Coronavirus: who are keyworkers?
We know that this will be a worrying time and you will be concerned about your role, income as well as supporting your pupils and wider school community. If you are an Edapt subscriber will we be able to support you throughout this crisis as well as when you eventually return to school. We’re working round the clock to bring you the latest information and keeping you informed.
If you are feeling overwhelmed, stressed and anxious and need to talk to someone you can contact Education Support for 1-1 support and advice.
Who are ‘key workers?’
Parents whose work is critical to the COVID-19 response include those who work in health and social care and in other key sectors outlined below. Many parents working in these sectors may be able to ensure their child is kept at home. Every child who can be safely cared for at home should be.

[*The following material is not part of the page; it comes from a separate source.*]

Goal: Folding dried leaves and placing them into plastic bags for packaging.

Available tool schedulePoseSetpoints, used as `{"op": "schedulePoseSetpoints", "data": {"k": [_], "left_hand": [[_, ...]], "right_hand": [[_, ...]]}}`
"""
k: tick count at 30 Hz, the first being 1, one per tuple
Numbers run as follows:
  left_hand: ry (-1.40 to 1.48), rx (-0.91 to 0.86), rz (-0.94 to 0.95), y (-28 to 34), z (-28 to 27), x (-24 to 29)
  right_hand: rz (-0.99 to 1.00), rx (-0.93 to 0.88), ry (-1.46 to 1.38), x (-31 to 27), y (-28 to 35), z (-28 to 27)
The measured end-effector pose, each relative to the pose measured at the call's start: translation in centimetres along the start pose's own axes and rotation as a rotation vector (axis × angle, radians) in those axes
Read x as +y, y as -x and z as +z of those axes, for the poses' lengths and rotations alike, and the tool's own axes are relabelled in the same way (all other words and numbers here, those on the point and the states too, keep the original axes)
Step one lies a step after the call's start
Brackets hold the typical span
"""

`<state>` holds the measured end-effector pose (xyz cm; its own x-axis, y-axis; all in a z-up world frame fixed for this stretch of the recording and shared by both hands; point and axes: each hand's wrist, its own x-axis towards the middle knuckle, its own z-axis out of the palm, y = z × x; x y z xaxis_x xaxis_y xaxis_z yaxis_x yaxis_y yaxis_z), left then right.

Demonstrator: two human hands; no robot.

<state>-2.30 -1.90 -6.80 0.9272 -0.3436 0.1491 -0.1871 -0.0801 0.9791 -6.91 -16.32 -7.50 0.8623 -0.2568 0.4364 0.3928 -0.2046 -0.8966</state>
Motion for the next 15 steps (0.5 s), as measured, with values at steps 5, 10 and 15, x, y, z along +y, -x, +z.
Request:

The full list from GOV.UK includes:
- Frontline health workers such as doctors and nurses
- Workers in key public services including those essential to the justice system, religious staff and public service journalists
- Local and national government workers deemed crucial to delivering essential public services
- Some teachers and social workers
- Workers involved in food production processing, distribution, sale and delivery
- Public safety workers including police, armed forces personnel, firefighters and prison staff
- Essential air, water, road and rail transport workers
- Utilities, communication and financial services staff, including postal workers and water disposal workers
Which pupils should be attending school?
The government has asked parents to keep their children at home, wherever possible, and asked schools to remain open only for those children who absolutely need to attend.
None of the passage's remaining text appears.